There is a chasm between what the brain knows and what our minds can fathom

David Eagleman, PhD

[This article originally appeared in The Week magazine, Dec 26, 2011]


CONSIDER THE SIMPLE act of changing lanes while driving a car. Try this: Close your eyes, grip an imaginary steering wheel, and go through the motions of a lane change. Imagine that you are driving in the left lane and you would like to move over to the right lane. Before reading on, actually try it.

It's a fairly easy task, right? I'm guessing that you held the steering wheel straight, then banked it over to the right for a moment, and then straightened it out again. No problem.

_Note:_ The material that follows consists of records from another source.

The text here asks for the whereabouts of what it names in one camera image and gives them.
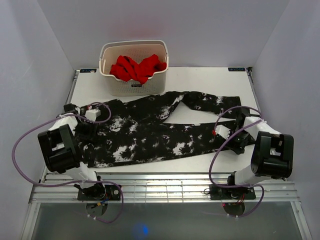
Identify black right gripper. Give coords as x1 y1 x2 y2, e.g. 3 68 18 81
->
223 128 250 156

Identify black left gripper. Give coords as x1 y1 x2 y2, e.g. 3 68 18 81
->
72 119 99 143

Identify black white patterned trousers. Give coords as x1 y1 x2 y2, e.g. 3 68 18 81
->
75 91 241 168

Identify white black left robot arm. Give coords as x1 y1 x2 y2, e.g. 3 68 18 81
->
37 103 106 200

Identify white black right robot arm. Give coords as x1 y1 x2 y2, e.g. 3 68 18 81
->
225 114 294 199

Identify red crumpled garment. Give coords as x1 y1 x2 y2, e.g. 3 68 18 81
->
109 54 167 85

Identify cream perforated plastic basket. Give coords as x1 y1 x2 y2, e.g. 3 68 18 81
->
99 39 169 97

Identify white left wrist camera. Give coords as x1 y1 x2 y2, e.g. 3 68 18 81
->
84 105 101 122

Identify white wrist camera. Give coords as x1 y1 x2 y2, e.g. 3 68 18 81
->
84 105 101 122
212 125 231 140

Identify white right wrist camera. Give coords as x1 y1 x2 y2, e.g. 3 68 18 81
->
212 125 231 140

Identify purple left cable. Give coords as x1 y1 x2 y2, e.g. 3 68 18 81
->
11 101 125 224

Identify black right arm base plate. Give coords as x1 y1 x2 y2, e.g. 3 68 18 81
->
203 184 256 200

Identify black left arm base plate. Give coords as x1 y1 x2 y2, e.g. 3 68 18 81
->
76 184 121 202

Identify aluminium rail frame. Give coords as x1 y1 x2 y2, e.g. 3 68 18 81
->
29 173 300 204

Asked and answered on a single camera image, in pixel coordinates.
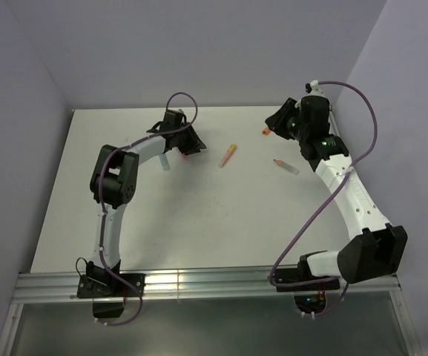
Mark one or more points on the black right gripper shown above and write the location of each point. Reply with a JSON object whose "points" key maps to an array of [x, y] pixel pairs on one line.
{"points": [[277, 122]]}

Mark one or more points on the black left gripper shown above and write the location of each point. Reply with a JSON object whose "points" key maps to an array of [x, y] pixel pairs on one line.
{"points": [[195, 144]]}

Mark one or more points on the purple highlighter pen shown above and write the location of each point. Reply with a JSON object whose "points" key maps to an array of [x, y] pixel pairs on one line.
{"points": [[184, 155]]}

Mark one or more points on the blue highlighter pen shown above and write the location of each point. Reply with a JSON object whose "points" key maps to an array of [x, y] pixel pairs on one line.
{"points": [[164, 162]]}

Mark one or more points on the yellow highlighter pen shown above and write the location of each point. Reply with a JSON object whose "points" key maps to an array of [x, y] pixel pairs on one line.
{"points": [[226, 157]]}

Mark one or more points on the yellow pen cap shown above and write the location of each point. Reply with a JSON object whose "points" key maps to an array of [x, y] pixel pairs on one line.
{"points": [[232, 148]]}

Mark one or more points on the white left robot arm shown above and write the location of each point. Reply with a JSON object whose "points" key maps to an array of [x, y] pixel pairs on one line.
{"points": [[113, 184]]}

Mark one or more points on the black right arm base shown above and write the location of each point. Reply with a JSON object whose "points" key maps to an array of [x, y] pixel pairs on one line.
{"points": [[312, 298]]}

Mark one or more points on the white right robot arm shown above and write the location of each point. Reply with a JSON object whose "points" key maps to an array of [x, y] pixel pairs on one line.
{"points": [[375, 245]]}

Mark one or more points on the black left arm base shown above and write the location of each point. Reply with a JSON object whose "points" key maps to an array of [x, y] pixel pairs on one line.
{"points": [[107, 302]]}

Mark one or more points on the orange highlighter pen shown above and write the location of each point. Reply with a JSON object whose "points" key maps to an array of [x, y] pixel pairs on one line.
{"points": [[287, 167]]}

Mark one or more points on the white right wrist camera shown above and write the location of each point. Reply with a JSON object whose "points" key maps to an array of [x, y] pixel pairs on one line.
{"points": [[313, 88]]}

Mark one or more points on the aluminium side rail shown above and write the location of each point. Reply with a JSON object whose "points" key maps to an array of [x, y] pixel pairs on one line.
{"points": [[357, 208]]}

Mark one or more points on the aluminium mounting rail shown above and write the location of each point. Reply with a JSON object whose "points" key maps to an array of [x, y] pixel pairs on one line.
{"points": [[174, 284]]}

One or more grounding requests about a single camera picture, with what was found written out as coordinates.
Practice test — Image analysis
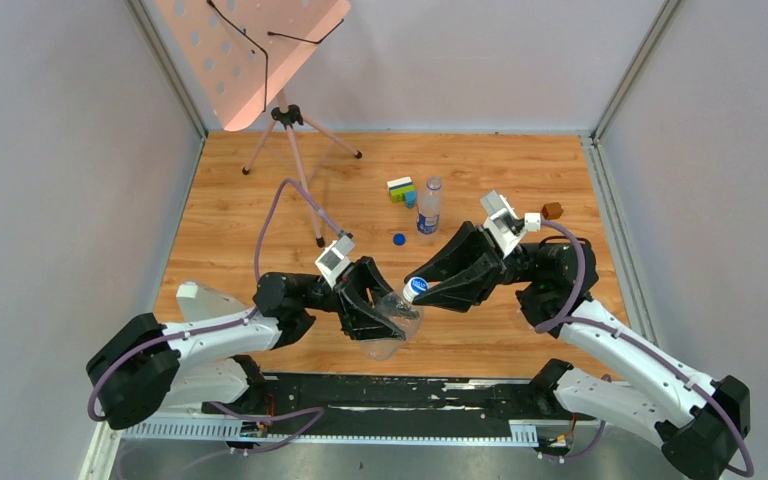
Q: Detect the coloured toy brick stack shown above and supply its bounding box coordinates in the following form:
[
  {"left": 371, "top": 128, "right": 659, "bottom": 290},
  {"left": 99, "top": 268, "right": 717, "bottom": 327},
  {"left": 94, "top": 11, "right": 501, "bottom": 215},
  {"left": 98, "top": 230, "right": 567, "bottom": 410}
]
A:
[{"left": 386, "top": 176, "right": 417, "bottom": 209}]

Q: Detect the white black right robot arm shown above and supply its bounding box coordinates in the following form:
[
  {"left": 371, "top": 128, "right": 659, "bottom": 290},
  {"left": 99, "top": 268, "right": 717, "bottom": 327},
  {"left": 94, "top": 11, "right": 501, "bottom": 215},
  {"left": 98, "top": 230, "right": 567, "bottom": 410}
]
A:
[{"left": 406, "top": 220, "right": 755, "bottom": 479}]

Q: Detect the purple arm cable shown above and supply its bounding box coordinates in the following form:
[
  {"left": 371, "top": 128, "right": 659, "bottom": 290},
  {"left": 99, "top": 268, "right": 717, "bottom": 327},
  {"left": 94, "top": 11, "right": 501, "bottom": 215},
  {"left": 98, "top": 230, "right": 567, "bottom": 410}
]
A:
[
  {"left": 87, "top": 178, "right": 346, "bottom": 423},
  {"left": 532, "top": 219, "right": 755, "bottom": 478}
]

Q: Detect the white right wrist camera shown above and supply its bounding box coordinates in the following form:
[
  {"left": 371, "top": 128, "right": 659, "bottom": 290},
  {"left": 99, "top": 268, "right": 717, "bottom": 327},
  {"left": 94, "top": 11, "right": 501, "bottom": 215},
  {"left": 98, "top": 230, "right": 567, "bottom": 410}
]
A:
[{"left": 481, "top": 190, "right": 542, "bottom": 258}]

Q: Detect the pink music stand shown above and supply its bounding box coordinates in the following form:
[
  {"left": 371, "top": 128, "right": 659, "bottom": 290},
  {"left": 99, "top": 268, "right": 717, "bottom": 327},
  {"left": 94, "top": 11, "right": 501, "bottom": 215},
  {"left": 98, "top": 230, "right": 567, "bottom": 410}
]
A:
[{"left": 152, "top": 0, "right": 364, "bottom": 250}]

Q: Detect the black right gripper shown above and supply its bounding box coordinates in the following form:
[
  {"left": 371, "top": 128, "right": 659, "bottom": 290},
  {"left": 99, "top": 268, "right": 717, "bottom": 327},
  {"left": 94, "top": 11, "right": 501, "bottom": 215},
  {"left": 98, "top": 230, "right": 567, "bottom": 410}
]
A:
[{"left": 403, "top": 224, "right": 540, "bottom": 313}]

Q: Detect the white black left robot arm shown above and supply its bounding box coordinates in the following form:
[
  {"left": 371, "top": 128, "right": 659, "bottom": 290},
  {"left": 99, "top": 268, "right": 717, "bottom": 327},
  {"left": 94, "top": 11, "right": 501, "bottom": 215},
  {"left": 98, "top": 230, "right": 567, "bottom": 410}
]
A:
[{"left": 86, "top": 257, "right": 421, "bottom": 430}]

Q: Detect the clear Pepsi bottle blue label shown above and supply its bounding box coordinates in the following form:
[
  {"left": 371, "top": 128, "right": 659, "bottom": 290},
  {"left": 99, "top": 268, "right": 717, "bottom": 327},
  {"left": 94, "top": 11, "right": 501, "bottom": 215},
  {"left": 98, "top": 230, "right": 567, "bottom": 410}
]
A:
[{"left": 417, "top": 176, "right": 443, "bottom": 236}]

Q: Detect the brown small block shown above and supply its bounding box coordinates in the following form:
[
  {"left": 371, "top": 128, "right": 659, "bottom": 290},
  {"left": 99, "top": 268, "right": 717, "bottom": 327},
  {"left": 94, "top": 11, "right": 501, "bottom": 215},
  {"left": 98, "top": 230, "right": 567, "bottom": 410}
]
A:
[{"left": 541, "top": 202, "right": 564, "bottom": 220}]

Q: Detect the white carton with cap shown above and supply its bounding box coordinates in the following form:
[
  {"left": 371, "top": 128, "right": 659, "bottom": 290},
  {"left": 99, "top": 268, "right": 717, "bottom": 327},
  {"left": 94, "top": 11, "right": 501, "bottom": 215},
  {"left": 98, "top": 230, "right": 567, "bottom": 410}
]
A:
[{"left": 176, "top": 281, "right": 246, "bottom": 322}]

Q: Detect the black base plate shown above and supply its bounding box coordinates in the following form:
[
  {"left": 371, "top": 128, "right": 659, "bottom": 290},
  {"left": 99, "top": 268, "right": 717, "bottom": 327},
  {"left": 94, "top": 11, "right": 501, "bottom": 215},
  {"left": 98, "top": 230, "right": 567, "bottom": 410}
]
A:
[{"left": 227, "top": 372, "right": 573, "bottom": 438}]

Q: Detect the white bottle cap blue inside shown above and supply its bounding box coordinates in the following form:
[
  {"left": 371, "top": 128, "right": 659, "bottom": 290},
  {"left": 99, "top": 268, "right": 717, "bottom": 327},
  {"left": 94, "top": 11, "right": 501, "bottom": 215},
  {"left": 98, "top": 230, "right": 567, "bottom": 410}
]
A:
[{"left": 402, "top": 276, "right": 429, "bottom": 304}]

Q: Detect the white slotted cable duct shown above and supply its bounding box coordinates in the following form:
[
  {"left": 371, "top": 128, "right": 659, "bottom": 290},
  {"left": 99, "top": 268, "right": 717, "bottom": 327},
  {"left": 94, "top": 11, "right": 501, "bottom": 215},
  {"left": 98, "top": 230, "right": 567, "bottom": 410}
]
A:
[{"left": 122, "top": 417, "right": 539, "bottom": 448}]

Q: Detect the clear bottle white cap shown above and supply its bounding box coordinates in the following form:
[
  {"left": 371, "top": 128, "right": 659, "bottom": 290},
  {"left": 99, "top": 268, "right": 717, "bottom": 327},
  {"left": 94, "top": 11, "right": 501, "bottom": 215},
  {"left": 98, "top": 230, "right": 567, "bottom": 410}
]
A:
[{"left": 360, "top": 292, "right": 424, "bottom": 361}]

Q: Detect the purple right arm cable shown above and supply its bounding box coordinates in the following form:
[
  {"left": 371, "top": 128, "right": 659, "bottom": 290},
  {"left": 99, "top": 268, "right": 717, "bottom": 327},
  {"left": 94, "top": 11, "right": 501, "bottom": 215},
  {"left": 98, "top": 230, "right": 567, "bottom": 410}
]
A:
[{"left": 532, "top": 219, "right": 755, "bottom": 478}]

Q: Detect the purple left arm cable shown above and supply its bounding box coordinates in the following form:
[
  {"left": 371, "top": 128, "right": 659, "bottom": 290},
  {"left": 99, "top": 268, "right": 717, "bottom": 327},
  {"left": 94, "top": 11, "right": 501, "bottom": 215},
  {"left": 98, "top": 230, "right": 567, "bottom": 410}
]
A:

Like almost everyone else, you got it completely wrong

The motion of turning the wheel rightward for a bit, then straightening it out again would steer you off the road: You just piloted a course from the left lane onto the sidewalk. The correct motion for changing lanes is banking the wheel to the right, then back through the center, and continuing to turn the wheel just as far to the left side, and only then straightening out. Don't believe it? Verify it for yourself when you're next in the car. It's such a simple task that you have no problem accomplishing it in your daily driving. But when forced to access it consciously, you're flummoxed.

The lane-changing example is one of a thousand. You are not consciously aware of the vast majority of your brain's ongoing activities, nor would you want to be — it would interfere with the brain's well-oiled processes. The best way to mess up your piano piece is to concentrate on your fingers; the best way to get out of breath is to think about your breathing; the best way to miss the golf ball is to analyze your swing.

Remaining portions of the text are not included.